> INSTRUCTIONS TO FOLLOW: Once the lines below holding the string "rack" are counted, give that number alone.
######
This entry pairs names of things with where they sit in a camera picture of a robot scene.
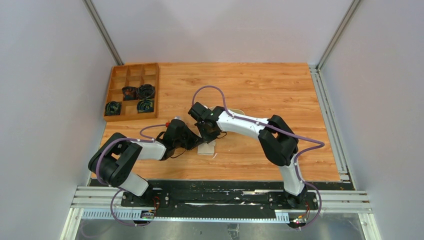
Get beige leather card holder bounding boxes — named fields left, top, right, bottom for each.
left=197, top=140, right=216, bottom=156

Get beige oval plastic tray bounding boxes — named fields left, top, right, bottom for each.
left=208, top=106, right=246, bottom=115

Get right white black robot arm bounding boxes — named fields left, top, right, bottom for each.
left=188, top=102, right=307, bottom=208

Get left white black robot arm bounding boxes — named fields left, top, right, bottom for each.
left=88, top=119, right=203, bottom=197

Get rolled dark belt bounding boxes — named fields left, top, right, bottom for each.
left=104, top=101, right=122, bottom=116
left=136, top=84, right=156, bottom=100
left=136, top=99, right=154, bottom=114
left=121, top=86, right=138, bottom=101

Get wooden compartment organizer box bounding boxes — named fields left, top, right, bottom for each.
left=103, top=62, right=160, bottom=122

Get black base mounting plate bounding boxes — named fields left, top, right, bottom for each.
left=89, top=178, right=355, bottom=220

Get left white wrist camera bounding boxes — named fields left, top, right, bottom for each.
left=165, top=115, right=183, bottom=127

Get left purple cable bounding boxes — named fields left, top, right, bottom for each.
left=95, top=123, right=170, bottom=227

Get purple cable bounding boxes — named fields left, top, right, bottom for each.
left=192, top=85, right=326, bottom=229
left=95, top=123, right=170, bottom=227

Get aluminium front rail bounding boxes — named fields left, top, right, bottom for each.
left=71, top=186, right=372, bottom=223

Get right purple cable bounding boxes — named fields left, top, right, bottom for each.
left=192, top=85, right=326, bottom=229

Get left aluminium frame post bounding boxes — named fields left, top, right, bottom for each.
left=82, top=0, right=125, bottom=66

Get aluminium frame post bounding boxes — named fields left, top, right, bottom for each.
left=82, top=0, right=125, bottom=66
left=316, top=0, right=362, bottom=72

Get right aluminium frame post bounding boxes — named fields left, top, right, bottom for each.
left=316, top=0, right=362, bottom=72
######
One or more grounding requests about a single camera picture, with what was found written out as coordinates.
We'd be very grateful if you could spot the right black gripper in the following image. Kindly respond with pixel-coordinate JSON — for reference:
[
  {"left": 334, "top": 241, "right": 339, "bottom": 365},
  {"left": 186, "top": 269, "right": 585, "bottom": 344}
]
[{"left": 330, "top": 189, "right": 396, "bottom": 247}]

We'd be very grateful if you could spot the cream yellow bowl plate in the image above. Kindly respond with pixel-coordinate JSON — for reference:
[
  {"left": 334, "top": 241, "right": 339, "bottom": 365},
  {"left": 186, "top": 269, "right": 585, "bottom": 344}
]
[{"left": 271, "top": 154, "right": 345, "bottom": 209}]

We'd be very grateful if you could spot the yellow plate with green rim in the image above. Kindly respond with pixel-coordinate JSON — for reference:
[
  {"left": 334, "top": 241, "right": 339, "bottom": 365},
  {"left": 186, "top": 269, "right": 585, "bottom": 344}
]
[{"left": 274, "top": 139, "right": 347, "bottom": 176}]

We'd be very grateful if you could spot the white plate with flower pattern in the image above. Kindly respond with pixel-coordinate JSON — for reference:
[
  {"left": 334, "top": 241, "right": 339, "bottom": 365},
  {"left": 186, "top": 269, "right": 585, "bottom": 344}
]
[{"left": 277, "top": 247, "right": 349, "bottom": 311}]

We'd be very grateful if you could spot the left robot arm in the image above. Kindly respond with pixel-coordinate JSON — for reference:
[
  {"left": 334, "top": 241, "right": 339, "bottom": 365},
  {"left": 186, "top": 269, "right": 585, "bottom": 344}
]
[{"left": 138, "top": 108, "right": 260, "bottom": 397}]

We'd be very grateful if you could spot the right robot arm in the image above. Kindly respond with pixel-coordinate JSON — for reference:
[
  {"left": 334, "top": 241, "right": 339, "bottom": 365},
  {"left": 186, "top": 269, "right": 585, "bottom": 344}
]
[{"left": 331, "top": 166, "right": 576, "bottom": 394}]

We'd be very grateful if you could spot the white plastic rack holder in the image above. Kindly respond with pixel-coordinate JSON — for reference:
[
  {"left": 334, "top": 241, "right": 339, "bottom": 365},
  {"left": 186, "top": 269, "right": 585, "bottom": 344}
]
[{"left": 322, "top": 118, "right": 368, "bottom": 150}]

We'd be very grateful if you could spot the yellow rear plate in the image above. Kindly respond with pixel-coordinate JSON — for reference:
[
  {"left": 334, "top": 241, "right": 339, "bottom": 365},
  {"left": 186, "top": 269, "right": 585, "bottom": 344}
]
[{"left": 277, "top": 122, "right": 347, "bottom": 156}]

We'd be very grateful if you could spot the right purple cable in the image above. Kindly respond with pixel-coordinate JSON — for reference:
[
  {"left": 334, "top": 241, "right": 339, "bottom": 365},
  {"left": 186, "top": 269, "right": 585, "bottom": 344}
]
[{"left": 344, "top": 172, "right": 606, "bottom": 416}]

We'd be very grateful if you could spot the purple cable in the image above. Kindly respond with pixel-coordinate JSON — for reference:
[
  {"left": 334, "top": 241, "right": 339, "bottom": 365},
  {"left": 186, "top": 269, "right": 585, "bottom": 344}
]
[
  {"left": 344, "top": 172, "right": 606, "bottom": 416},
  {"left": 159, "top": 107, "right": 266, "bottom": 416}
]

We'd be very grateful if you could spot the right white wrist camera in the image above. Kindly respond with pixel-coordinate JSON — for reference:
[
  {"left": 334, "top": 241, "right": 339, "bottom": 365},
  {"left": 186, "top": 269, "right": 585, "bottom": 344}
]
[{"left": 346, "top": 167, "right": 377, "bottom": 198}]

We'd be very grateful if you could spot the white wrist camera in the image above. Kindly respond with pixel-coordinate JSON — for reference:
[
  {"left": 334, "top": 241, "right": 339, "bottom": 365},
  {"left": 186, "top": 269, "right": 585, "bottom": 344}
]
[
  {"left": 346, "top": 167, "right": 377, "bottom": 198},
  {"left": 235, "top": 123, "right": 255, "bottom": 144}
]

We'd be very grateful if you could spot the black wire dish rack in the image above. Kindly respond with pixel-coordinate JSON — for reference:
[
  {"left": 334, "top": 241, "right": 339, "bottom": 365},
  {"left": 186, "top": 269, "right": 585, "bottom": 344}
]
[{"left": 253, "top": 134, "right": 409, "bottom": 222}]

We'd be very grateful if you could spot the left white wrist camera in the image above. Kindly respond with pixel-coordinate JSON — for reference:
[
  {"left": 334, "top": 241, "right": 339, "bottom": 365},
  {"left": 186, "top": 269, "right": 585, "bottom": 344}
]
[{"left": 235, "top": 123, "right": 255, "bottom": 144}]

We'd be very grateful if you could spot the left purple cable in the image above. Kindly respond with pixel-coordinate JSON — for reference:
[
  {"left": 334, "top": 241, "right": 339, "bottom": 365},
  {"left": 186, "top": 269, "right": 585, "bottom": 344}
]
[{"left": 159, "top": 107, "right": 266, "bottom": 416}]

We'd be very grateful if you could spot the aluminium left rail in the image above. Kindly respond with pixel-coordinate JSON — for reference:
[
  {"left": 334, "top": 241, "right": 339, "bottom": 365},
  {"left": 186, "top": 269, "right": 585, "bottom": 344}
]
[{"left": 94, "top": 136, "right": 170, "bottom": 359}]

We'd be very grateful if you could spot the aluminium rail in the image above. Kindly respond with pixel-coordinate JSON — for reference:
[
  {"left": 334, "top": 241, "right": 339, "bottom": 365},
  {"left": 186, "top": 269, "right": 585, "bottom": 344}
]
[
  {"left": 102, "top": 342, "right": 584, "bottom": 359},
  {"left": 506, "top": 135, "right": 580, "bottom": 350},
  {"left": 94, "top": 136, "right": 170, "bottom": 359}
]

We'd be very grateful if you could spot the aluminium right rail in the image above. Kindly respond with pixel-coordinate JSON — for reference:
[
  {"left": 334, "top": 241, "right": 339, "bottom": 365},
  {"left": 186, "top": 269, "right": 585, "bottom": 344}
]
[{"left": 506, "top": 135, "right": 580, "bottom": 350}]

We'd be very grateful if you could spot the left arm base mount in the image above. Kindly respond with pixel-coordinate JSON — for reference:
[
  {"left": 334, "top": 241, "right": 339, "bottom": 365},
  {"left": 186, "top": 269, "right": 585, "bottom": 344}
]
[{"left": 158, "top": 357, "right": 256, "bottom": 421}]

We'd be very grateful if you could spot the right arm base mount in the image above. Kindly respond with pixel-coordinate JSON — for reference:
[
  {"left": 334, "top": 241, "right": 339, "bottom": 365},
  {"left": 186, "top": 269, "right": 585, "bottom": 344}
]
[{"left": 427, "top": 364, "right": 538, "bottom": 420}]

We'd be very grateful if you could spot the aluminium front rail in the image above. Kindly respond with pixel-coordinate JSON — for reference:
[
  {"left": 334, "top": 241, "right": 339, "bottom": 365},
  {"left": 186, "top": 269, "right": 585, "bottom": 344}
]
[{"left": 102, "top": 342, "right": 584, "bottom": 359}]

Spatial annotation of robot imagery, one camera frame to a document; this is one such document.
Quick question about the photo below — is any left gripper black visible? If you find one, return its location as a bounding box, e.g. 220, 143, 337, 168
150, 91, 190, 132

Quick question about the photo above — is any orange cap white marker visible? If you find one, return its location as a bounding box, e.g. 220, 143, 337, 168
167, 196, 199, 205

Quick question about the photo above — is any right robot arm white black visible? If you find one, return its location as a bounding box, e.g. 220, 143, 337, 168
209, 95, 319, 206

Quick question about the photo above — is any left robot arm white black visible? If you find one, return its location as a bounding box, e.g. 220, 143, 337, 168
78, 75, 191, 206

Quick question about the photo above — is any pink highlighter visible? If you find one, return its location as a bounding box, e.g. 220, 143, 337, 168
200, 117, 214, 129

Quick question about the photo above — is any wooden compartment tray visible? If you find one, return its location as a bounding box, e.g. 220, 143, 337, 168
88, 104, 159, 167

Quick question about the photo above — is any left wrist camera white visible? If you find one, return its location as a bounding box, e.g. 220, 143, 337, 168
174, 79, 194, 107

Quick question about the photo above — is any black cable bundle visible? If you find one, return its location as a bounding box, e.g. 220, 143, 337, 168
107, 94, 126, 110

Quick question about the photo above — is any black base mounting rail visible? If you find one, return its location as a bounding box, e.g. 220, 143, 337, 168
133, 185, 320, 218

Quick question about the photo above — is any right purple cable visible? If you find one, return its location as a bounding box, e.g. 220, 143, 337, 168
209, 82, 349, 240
######
> YOUR SOLUTION: 2